Within the material below, filter for lines that hold the word "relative".

*** Begin section ***

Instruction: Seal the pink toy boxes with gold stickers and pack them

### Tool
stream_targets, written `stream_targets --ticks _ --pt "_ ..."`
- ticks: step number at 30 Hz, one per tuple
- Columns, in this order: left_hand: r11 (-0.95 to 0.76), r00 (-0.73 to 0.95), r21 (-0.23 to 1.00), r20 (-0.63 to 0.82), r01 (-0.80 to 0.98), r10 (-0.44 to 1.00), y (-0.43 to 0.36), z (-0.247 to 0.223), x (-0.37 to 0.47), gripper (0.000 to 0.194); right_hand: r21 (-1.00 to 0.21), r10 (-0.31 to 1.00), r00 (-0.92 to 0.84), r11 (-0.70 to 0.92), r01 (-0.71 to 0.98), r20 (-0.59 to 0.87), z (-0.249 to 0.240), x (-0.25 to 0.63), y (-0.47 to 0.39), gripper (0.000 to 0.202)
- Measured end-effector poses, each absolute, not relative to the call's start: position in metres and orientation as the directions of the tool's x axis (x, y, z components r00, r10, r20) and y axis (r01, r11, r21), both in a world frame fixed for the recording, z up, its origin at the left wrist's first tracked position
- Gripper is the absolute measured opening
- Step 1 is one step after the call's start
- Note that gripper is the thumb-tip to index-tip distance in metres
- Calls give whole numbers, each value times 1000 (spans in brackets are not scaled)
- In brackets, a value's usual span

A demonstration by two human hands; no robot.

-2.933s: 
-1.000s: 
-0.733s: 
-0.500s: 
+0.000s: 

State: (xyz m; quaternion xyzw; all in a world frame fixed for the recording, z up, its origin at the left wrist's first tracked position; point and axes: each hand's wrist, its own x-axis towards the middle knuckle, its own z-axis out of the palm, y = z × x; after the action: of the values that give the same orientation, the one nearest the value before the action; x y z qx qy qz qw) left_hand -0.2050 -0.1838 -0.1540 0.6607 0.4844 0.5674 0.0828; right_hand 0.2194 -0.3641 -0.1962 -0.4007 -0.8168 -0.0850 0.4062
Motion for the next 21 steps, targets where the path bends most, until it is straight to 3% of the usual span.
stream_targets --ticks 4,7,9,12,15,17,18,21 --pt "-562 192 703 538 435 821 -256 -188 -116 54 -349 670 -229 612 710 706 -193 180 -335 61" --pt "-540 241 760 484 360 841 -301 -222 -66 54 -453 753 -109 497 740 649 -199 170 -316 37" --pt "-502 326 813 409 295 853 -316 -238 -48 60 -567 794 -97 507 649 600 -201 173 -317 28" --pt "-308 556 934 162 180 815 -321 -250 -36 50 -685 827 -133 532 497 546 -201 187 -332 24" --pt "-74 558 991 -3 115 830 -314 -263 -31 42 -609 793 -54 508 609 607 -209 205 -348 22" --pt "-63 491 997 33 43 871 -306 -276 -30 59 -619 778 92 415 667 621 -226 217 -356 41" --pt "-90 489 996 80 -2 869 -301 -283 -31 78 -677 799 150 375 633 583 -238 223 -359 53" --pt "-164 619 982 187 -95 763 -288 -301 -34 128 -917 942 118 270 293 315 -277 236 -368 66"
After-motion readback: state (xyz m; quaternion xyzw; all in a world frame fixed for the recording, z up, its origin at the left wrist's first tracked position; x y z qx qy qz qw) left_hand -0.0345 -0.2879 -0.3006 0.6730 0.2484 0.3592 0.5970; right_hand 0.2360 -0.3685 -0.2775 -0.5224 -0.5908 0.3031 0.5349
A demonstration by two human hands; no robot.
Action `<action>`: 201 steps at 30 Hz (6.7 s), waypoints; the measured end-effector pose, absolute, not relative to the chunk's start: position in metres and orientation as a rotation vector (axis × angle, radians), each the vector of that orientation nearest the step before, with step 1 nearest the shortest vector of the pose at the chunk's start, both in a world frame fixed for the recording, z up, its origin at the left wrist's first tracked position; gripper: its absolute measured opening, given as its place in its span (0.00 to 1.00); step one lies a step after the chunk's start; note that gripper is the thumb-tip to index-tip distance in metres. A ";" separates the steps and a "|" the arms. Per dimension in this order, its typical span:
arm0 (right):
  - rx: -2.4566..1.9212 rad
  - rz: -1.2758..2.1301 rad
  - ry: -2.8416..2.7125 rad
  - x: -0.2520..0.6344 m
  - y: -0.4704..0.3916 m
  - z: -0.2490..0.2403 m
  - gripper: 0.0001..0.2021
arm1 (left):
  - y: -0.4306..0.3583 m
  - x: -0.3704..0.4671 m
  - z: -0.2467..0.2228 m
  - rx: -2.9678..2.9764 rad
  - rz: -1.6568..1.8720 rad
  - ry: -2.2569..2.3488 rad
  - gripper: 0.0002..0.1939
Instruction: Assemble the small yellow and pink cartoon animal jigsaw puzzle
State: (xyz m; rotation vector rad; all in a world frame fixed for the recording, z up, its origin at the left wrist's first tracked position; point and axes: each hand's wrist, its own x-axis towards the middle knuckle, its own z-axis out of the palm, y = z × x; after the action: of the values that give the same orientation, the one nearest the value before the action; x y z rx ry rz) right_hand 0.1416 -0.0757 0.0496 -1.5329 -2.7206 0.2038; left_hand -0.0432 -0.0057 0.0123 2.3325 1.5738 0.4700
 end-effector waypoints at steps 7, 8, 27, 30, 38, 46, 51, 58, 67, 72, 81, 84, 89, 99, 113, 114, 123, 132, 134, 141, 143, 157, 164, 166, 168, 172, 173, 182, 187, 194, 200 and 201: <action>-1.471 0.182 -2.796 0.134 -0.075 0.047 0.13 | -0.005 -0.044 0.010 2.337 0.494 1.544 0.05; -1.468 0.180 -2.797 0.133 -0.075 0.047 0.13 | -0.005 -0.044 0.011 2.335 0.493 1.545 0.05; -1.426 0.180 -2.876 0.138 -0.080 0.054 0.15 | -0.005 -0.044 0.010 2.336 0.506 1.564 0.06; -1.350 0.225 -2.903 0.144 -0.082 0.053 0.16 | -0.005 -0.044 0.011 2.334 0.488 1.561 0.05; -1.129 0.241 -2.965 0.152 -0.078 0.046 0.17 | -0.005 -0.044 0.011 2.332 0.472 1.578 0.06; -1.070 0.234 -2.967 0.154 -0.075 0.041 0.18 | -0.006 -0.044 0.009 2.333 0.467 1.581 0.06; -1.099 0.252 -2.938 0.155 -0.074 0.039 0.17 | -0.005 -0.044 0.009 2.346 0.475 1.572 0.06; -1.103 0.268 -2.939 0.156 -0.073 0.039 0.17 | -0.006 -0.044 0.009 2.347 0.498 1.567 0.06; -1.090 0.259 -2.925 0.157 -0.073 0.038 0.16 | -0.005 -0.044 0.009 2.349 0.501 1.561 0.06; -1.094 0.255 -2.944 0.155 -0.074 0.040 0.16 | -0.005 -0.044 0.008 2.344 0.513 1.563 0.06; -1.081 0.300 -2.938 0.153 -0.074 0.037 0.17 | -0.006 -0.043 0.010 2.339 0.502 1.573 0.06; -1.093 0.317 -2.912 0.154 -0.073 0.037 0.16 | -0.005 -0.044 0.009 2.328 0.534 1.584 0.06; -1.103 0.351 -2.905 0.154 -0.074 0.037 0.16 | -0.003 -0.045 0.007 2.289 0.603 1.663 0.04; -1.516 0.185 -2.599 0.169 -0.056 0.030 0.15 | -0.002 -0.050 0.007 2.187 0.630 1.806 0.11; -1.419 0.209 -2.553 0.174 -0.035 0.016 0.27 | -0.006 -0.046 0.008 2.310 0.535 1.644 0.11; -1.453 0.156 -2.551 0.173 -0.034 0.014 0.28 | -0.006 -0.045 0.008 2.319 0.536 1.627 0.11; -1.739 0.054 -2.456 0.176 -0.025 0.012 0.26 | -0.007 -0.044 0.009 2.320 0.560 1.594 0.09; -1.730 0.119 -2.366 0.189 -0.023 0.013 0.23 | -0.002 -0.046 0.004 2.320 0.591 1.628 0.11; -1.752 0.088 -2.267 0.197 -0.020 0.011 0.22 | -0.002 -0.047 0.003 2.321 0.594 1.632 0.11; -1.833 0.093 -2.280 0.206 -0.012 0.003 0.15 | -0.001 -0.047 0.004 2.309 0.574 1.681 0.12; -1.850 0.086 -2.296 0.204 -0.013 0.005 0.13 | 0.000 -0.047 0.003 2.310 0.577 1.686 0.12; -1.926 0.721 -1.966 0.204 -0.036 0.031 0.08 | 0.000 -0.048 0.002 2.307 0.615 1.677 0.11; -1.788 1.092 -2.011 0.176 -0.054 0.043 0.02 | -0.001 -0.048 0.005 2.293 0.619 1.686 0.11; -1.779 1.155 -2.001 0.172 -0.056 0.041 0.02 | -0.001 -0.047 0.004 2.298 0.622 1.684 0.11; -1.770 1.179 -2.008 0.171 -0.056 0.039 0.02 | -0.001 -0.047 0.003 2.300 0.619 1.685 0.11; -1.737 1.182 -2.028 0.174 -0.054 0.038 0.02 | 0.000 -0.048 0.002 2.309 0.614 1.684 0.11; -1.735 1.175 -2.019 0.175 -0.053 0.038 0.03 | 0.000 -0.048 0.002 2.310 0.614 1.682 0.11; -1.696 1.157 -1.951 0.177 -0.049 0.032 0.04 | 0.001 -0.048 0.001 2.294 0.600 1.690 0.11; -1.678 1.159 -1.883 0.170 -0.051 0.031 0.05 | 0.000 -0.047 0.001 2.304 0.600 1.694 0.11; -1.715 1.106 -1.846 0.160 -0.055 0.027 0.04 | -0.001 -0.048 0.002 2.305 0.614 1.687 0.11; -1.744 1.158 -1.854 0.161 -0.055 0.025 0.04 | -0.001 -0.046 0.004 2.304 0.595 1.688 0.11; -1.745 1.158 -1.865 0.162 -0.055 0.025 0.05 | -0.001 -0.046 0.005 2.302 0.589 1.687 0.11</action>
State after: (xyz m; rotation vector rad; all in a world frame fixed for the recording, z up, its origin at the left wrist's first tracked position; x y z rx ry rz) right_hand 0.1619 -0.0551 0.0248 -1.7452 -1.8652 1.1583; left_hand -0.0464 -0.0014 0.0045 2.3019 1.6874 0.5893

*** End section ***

Output for this task:
- Measured end-effector poses, each absolute, not relative to the call's start: position in metres and orientation as the directions of the tool's x axis (x, y, z components r00, r10, r20) and y axis (r01, r11, r21), both in a world frame fixed for the recording, z up, its origin at the left wrist's first tracked position
Action `<action>`: 201 steps at 30 Hz (6.7 s), waypoints; the measured end-effector pose, absolute, not relative to the chunk's start: position in metres and orientation as a rotation vector (axis × angle, radians), each the vector of that orientation nearest the step before, with step 1 nearest the shortest vector of the pose at the chunk's start, both in a world frame fixed for the recording, z up, its origin at the left wrist's first tracked position; gripper: its absolute measured opening, given as its place in its span (0.00 to 1.00); step one lies a step after the chunk's start; note that gripper is the thumb-tip to index-tip distance in metres. A ";" separates the steps and a "|" the arms. Per dimension in this order, its typical span:

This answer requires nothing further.